The Debtor maintains that it directed its counsel to notify Countrywide of its bankruptcy filing. The Defendants, however, indicated that they had no knowledge of the Debtor's bankruptcy prior to the foreclosure sale. The party seeking damages under § 362(k)(1) "bears the burden of establishing, by a preponderance of the evidence, that [the defendant] knew of the automatic stay and intended the actions that constituted the violation; no specific intent is required." In re Baldwin, 2007 WL 4414870, *4 (Bankr. S.D. Fla.)(citing In re Johnson, 501 F.3d 1163, 1172 (10th Cir. 2007)). In this matter, the Debtor failed to sustain its burden to show that the Defendants knew of the Debtor's bankruptcy petition prior to the foreclosure sale. The Debtor also failed to show that the Defendants intended their actions to violate the stay.

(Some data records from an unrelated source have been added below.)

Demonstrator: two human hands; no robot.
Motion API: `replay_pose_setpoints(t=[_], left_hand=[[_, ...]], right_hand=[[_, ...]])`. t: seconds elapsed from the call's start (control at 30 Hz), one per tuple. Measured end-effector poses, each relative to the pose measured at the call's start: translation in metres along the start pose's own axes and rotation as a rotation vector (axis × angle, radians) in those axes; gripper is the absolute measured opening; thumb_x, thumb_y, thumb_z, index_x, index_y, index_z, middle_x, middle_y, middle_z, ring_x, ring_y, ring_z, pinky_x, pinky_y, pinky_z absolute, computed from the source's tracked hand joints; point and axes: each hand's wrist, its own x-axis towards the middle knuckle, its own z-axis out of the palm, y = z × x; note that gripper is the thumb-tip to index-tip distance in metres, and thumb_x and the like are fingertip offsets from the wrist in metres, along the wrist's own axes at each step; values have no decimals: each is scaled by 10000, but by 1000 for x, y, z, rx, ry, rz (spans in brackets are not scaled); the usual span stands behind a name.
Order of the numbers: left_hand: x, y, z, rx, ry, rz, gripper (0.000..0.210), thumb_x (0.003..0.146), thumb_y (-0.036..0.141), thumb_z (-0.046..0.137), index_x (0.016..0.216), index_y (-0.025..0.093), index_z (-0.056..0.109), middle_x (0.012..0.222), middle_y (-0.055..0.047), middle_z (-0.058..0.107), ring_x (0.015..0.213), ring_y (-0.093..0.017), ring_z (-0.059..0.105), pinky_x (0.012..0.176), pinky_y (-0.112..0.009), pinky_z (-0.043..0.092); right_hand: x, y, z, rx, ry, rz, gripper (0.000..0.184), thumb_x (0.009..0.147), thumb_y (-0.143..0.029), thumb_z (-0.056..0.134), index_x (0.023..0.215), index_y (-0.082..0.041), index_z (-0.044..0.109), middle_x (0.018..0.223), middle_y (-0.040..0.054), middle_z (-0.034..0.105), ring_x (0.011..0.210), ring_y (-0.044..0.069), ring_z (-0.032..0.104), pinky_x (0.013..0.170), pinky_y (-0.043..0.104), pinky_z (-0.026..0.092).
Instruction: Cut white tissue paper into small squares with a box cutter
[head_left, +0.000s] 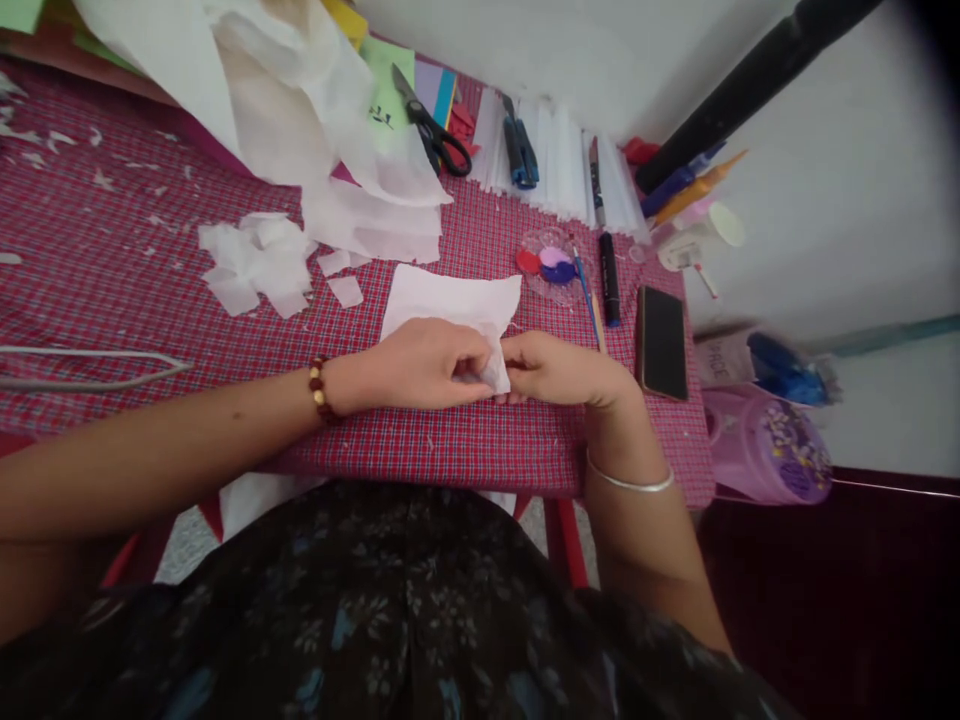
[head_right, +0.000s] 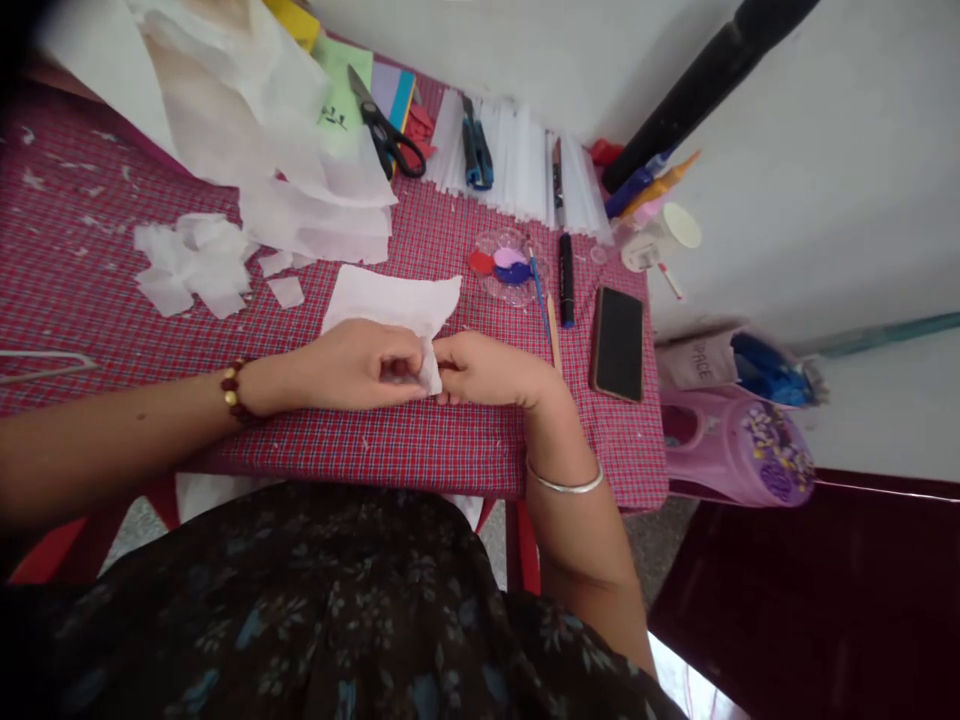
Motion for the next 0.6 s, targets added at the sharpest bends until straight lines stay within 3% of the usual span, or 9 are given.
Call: replay_pose_setpoints(t=[0.1,0.3,0.43,0.6], left_hand=[[-1,4,5,58,115,0,160,782,247,639,663,174,561,639,18,581,577,-97,462,575,-252,286],[-2,4,1,-206,374,-44,117,798,144,553,685,171,565,636,21,610,576,-80,508,571,-216,360],[-2,6,0,-339,436,-34,137,771,121,549,644,170,528,587,44,562,524,-56,454,509,-182,332],[-5,9,0,-286,464,-2,148,759,97,558,631,165,529,563,58,528,517,-48,428,508,-175,318]], right_hand=[[6,5,3,127,38,-30,75,851,-184,564,821,-171,631,700,0,698,608,111,667,577,231,535],[14,3,13,349,407,-184,103,895,-291,641,857,-197,619,729,-14,683,622,102,659,597,238,536],[9,-4,13,392,413,-242,164,862,-330,728,881,-217,611,750,-28,669,646,104,652,628,252,540],[7,-6,13,391,442,-250,231,851,-390,763,876,-215,614,780,-20,669,655,102,646,633,257,540]])
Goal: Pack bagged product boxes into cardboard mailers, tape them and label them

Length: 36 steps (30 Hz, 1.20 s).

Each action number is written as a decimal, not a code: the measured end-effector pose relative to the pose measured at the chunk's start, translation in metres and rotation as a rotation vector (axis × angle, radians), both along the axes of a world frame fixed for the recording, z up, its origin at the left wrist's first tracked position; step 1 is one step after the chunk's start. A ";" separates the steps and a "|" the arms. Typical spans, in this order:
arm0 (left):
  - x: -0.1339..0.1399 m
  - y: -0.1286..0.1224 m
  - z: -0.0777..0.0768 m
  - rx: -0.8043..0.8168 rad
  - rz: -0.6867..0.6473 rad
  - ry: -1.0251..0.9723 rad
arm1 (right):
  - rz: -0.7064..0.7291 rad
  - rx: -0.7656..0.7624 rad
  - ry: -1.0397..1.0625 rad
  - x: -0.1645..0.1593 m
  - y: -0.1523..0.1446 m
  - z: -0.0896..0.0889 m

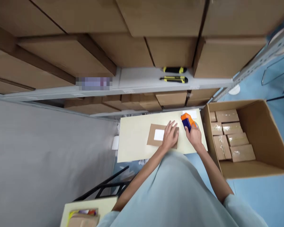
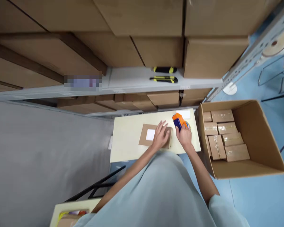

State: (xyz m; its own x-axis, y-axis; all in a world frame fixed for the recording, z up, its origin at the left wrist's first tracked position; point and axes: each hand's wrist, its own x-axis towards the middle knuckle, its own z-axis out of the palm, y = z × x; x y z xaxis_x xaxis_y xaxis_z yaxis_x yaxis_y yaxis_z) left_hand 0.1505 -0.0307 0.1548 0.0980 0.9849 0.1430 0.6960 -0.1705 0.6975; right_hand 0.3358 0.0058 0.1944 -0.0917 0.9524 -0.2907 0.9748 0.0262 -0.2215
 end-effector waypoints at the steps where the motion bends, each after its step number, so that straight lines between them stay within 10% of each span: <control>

Therefore, the Court finds the Debtor failed to establish that the Defendants committed a willful violation of the stay. Consequently, even if § 362(k)(1) applied to the Debtor, it is not entitled to damages.

B. 11 U.S.C. 342(g)(2)

Section 342(g) states:

(g)(1) Notice provided to a creditor by the debtor or the court other than in accordance with this section (excluding this subsection) shall not be effective notice until such notice is brought to the attention of such creditor. . . .

(2) A monetary penalty may not be imposed on a creditor for a violation of a stay in effect under section 362(a)(including a monetary penalty imposed under section 362(k)) or for failure to comply with section 542 or 543 unless the conduct that is the basis of such violation or of such failure occurs after such creditor receives notice effective under this section of the order for relief.

11 U.S.C. 342(g).

"[Section] 342(g) applies when notice has not...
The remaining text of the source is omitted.